The problem: All that is needed is the listing, given back exactly.

Exercise data:
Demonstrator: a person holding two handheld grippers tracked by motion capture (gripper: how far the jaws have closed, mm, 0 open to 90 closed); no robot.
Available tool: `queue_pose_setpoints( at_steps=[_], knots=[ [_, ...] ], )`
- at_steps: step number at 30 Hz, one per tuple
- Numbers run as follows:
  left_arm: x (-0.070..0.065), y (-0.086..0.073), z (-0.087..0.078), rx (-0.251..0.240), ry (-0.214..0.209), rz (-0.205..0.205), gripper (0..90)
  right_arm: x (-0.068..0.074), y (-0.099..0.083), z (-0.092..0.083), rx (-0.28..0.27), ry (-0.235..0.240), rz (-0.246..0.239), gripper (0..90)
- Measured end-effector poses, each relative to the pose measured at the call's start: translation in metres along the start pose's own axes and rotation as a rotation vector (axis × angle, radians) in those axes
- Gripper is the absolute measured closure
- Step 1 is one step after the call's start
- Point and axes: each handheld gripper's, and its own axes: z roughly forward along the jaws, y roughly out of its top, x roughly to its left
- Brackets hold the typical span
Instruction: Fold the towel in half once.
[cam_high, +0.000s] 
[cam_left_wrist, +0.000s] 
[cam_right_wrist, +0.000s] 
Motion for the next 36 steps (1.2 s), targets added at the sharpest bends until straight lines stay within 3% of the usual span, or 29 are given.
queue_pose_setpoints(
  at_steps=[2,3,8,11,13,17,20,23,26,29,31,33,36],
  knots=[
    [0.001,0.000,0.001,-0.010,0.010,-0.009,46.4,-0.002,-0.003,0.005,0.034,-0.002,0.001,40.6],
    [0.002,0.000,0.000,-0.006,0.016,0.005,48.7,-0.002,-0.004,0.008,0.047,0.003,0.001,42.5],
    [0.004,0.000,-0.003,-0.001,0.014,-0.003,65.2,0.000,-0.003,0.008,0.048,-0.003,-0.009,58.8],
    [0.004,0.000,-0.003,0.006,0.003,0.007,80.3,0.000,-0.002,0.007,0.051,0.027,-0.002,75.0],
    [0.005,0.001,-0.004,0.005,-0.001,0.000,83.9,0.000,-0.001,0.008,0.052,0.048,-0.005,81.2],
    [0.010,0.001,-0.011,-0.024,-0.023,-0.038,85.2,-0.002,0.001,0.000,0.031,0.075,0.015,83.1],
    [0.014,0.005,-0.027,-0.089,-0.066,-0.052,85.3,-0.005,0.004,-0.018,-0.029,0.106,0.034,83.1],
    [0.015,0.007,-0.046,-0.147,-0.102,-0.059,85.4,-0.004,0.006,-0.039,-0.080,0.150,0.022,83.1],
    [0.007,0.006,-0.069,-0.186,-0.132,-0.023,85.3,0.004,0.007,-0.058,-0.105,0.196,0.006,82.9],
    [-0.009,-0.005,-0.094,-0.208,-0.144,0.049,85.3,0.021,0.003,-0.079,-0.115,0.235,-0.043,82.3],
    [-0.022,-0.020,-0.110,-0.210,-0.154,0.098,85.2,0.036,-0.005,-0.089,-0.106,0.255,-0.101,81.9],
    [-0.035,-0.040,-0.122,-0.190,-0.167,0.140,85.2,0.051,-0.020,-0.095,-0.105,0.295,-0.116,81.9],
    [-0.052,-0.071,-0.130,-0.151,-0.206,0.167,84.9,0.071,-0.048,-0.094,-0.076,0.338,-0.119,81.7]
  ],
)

Response box:
Demonstrator: a person holding two handheld grippers tracked by motion capture (gripper: how far the jaws have closed, mm, 0 open to 90 closed); no robot.
Available tool: `queue_pose_setpoints( at_steps=[_], knots=[ [_, ...] ], )`
- at_steps: step number at 30 Hz, one per tuple
- Numbers run as follows:
  left_arm: x (-0.070..0.065), y (-0.086..0.073), z (-0.087..0.078), rx (-0.251..0.240), ry (-0.214..0.209), rz (-0.205..0.205), gripper (0..90)
  right_arm: x (-0.068..0.074), y (-0.099..0.083), z (-0.092..0.083), rx (-0.28..0.27), ry (-0.235..0.240), rz (-0.246..0.239), gripper (0..90)
- Measured end-effector poses, each relative to the pose measured at the call's start: translation in metres along the start pose's own axes and rotation as a rotation vector (axis × angle, radians) in those axes
- Gripper is the absolute measured closure
- Step 1 is one step after the call's start
- Point and axes: each handheld gripper's, and its own axes: z roughly forward along the jaws, y roughly out of its top, x roughly to its left
- Brackets hold the typical span
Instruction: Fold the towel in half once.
[cam_high, +0.000s] 
[cam_left_wrist, +0.000s] 
[cam_right_wrist, +0.000s] 
Motion for the next 36 steps (1.2 s), targets added at the sharpest bends until straight lines stay within 3% of the usual span, or 29 are given.
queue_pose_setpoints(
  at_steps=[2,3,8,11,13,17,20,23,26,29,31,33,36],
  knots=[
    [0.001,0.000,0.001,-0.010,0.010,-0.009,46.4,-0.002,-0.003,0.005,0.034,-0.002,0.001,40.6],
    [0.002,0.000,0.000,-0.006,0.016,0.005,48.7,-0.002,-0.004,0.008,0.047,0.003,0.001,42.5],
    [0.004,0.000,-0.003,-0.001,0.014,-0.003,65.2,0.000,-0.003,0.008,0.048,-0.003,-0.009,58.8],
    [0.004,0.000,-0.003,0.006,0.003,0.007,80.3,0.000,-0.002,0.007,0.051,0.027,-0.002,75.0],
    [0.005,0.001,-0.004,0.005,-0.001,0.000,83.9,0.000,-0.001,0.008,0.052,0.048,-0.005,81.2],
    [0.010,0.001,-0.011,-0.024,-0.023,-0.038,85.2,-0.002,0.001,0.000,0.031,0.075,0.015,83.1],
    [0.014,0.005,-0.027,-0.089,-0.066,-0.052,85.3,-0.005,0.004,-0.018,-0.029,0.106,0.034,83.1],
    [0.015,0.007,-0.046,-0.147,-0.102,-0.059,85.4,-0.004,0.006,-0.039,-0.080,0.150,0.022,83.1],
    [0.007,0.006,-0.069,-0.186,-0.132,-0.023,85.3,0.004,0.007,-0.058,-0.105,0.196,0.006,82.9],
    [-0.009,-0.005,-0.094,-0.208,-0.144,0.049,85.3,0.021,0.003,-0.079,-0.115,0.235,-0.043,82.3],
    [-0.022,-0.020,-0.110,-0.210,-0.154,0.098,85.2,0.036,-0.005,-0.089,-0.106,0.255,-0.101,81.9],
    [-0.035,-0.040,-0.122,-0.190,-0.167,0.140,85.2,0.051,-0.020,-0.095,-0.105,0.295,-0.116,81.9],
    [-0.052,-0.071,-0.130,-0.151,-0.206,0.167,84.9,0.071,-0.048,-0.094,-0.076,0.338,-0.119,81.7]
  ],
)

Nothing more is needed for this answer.